Some forwarded messages we collected were forwarded to us past others, while many came from a WhatsApp grouping that students created where members can seek verification on posts they were unsure about.

The WhatsApp group now has more than than 200 members and has received more than than 300 posts.

Our analysis involved 153 forwarded letters most COVID-xix. Through fact-checking, we establish that 35 per cent of these forwarded messages were outrightly fake.

An instance is a forwarded message that claimed drinking or gargling warm water with salt or vinegar can wash downwards the coronavirus. The Ministry building of Wellness had specifically debunked this.

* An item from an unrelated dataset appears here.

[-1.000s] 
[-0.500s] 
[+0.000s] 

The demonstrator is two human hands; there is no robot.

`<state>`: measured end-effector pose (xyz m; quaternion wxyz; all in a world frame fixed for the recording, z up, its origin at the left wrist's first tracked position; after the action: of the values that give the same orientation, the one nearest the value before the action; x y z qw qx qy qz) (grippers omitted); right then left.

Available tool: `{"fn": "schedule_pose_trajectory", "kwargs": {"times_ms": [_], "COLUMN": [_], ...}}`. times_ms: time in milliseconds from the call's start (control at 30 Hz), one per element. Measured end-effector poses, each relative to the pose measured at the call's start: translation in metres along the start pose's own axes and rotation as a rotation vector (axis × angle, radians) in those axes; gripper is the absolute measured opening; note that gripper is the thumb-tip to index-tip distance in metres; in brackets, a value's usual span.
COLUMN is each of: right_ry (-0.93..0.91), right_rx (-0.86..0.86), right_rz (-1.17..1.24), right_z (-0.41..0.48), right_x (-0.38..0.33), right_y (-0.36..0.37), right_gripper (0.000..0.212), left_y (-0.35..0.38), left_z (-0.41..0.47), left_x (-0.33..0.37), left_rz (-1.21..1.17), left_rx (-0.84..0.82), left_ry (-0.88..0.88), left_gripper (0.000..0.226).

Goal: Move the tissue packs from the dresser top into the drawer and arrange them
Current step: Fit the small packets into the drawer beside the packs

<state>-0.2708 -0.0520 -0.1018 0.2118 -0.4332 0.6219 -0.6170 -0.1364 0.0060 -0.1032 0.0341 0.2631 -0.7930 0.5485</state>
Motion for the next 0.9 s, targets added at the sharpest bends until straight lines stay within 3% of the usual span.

A forwarded message that claimed drinking or gargling warm h2o with salt or vinegar can wash down the coronavirus. The Ministry of Health had specifically debunked this. (Graphic: Edson C. Tandoc Jr)

Since we were interested in posts that were repeatedly shared, we just analysed letters that carried WhatsApp'southward forwarded tag.

WhatsApp installed a forwarded message tag in 2022 to curb the spread of viral falsehoods on its platform. Forwarded messages comport either a unmarried or double arrow to bespeak that a message has been forwarded. A double arrow means a message has been forwarded more than than 5 times.

Some 28 per cent of the posts we analysed were accurate, such as screenshots of emails or announcements from malls that informed their tenants they had a suspected case.

Some 20 per cent of the posts mixed true and false data. Ane post that included a video of a Malaysian pupil in London recording a bulletin for his parents claimed the student contracted the virus at a party and had died of COVID-xix. The video is existent, just the student had to clarify in a Facebook mail that he is very much alive.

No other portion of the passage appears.